Knowing which problem you actually have saves a round trip: if colleagues keep telling you a shared PDF “looks fine on my end,” it's usually because they rotated the view locally instead of the file. Rotating with this tool and re-sharing the downloaded file fixes it for everyone, permanently.

Tips for clean, correctly rotated PDFs

  • Zoom in on the thumbnails mentally before applying — text orientation is the fastest way to tell if a page still needs a turn.
  • Use Rotate all first for documents where every page shares the same problem, then fine-tune any outliers individually.
  • Watch the rotation badge in the corner of each thumbnail — it only appears on pages you've actually changed, so an empty badge means that page is still original.
  • If a file fails to load, it's often password-protected — remove the password in a PDF reader first, then try again here.
  • Rotating doesn't reduce quality or file size meaningfully, so it's safe to use on scanned documents, contracts, and image-heavy PDFs alike.
  • Select multiple pages with the same problem by clicking each thumbnail, then use Rotate selected instead of rotating one at a time — it's much faster for documents with a handful of scattered sideways pages.
  • Double-check the final page count and order after downloading — rotation never adds, removes, or reorders pages, so the count should always match the original exactly.

Frequently asked questions

Is this PDF rotator really free?
Yes. You can rotate as many pages and PDFs as you like with no account, no watermark, and no email required. Everything happens in your browser at no cost.
Are my PDF files uploaded to a server?
No. Pages are rendered with pdf.js and rotated with pdf-lib entirely on your device. The file is never uploaded, stored, or logged, so even confidential documents stay private.
Can I rotate just one page instead of the whole document?
Yes. Each page thumbnail has its own rotate-left and rotate-right buttons, so you can turn a single page without touching the rest of the document. You can also click several thumbnails to select them and rotate that group together.
Does rotating a PDF reduce its quality?
No. Rotation only changes the page's stored rotation angle — it doesn't redraw, recompress, or resample the content, so text stays selectable and images keep their original resolution.
Why won't my PDF load?
The most common reason is that the PDF is password-protected or encrypted.
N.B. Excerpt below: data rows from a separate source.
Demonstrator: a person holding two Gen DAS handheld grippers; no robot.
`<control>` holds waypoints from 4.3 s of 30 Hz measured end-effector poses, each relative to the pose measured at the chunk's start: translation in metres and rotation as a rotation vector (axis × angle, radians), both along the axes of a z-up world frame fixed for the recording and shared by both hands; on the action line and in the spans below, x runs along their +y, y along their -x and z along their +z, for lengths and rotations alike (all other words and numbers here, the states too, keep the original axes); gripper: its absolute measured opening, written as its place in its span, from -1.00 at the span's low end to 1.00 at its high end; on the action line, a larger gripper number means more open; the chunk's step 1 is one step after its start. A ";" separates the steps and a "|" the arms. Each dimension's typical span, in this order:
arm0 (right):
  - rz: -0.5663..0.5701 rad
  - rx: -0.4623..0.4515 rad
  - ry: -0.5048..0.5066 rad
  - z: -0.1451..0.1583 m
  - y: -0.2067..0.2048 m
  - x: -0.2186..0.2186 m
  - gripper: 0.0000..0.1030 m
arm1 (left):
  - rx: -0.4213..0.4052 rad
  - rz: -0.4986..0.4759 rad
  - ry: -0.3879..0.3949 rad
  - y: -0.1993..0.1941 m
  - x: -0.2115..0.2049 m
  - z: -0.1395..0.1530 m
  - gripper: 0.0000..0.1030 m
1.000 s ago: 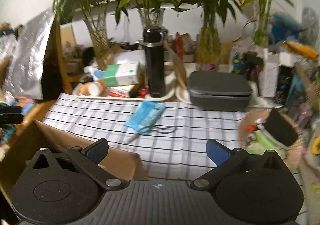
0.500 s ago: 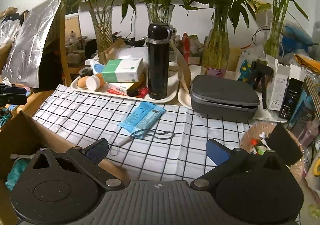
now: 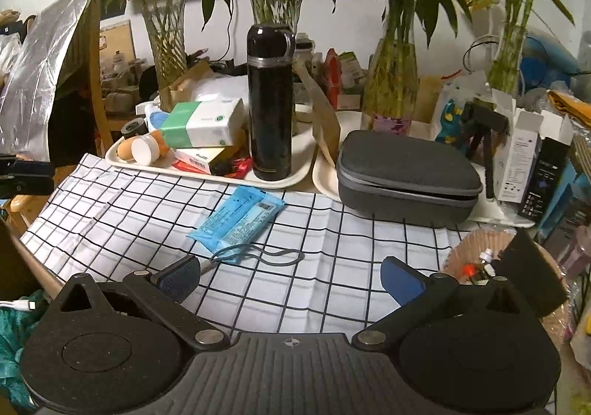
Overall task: Organize soft objects
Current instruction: 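Withdraw both tools from the box back toward the blue packet, then grasp the grey cord of the blue packet with the right tool, then grasp the blue packet with the left tool while right tool holds its cord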
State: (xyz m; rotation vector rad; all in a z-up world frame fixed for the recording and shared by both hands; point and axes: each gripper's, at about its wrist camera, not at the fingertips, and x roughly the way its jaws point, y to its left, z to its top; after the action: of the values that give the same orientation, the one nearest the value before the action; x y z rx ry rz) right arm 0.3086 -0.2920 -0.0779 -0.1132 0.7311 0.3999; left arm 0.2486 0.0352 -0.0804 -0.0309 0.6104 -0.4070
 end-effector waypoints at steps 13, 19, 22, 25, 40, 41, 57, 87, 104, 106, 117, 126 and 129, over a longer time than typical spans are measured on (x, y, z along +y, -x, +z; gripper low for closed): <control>0.125 0.044 0.063 -0.034 -0.034 0.012 1.00 | 0.059 -0.051 0.018 -0.042 0.001 -0.025 -0.06; 0.198 0.060 0.107 -0.052 -0.047 0.024 1.00 | 0.104 -0.040 0.115 -0.059 0.011 -0.030 -0.06; 0.230 0.073 0.134 -0.063 -0.054 0.031 0.99 | 0.102 -0.023 0.090 -0.063 0.012 -0.032 -0.06; 0.259 0.073 0.157 -0.072 -0.061 0.037 0.99 | 0.109 -0.027 0.073 -0.067 0.010 -0.036 -0.06; 0.450 0.074 0.262 -0.118 -0.094 0.087 0.70 | 0.131 -0.054 -0.004 -0.074 0.004 -0.053 -0.06; 0.460 0.068 0.263 -0.120 -0.094 0.090 0.70 | 0.129 -0.055 -0.009 -0.074 0.004 -0.053 -0.06; 0.534 0.135 0.116 -0.123 -0.100 0.092 -0.18 | 0.123 -0.061 -0.049 -0.073 0.000 -0.056 -0.06; 0.297 -0.019 0.189 -0.043 -0.052 0.036 -0.92 | 0.124 0.043 -0.095 -0.069 0.003 -0.035 -0.06; 0.080 -0.124 0.130 0.000 -0.001 -0.008 -0.91 | 0.211 0.005 -0.246 -0.097 -0.078 0.024 0.46; 0.060 -0.120 0.124 0.000 0.003 -0.012 -0.91 | 0.261 0.020 -0.244 -0.108 -0.090 0.017 0.47; 0.016 -0.100 0.048 0.004 0.003 -0.025 -0.91 | 0.510 0.095 -0.220 -0.172 -0.118 -0.044 0.50; 0.017 -0.102 0.052 0.004 -0.002 -0.025 -0.91 | 0.598 0.074 -0.260 -0.197 -0.144 -0.080 0.52; 0.019 -0.095 0.053 0.003 -0.002 -0.025 -0.91 | 0.609 0.063 -0.255 -0.202 -0.149 -0.088 0.52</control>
State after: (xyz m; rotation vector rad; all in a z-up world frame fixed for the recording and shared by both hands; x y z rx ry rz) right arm 0.3108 -0.3171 -0.0749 -0.1879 0.6471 0.3904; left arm 0.4505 -0.1140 -0.1682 0.0726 1.2554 -0.2520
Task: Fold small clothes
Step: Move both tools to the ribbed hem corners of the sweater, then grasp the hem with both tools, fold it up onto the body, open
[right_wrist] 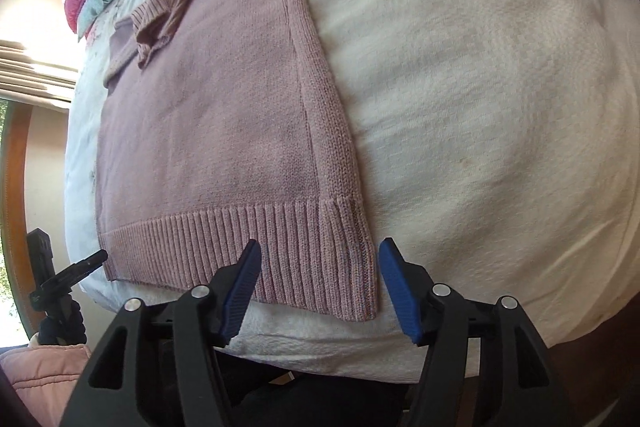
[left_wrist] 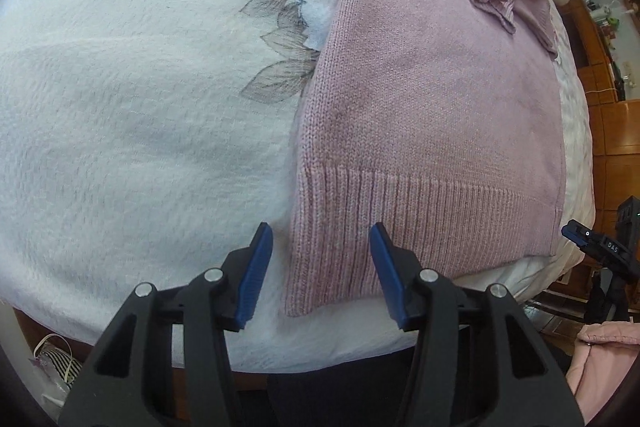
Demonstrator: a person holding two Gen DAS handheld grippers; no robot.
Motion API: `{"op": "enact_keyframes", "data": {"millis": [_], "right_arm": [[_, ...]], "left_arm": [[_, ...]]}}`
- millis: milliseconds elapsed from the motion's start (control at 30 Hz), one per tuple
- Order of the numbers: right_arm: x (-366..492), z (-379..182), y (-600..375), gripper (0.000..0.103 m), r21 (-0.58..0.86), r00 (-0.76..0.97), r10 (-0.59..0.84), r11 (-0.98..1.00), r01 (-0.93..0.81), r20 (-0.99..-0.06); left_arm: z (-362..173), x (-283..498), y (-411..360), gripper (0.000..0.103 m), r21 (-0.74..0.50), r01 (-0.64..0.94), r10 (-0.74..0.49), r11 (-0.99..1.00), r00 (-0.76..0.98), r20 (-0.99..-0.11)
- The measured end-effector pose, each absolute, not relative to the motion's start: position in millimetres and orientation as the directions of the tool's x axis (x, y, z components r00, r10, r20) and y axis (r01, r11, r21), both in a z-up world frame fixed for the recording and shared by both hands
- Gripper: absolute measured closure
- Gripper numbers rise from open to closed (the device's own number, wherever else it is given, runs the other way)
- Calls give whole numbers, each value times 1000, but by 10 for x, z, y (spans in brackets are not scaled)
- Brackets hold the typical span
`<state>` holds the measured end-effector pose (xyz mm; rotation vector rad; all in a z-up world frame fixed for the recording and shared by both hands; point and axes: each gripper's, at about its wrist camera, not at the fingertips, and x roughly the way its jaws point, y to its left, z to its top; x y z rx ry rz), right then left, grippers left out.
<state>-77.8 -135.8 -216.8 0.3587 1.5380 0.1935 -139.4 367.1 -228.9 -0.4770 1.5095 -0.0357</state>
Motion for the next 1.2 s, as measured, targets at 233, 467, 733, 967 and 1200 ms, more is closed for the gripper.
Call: {"op": "enact_keyframes", "data": {"millis": [233, 467, 733, 967, 1200], "right_arm": [[-867, -2429, -1332, 40, 381, -43, 387, 919, 104, -921], [-909, -2504, -1255, 79, 410, -81, 416, 909, 74, -906], [-925, -2392, -1465, 93, 570, -48, 583, 806, 161, -811], [-602, -1837, -1595, 93, 743, 106, 737, 648, 167, -667], [141, -1614, -1721, 93, 784, 219, 753, 593, 181, -620]], "left_arm": [[-2416, -1437, 3588, 45, -388, -286, -388, 876, 58, -920], [-2506, -1484, 3551, 71, -454, -345, -466, 821, 54, -883], [-2402, -1539, 3668, 95, -527, -397, -530, 752, 112, -841], [-1831, -1276, 3817, 95, -649, -353, -586, 674, 280, -761], [-1568, -644, 3926, 95, -669, -316, -559, 672, 376, -739]]}}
Open it in a PDF reader, remove the protection, save a copy, and try that copy instead.
What if I rotate a page too far or by mistake?
Just click the rotate button again in the opposite direction, or keep clicking the same direction three more times — rotation wraps around every 360°, so four clicks brings a page back to its original orientation. Nothing is saved to the file until you click Apply & download.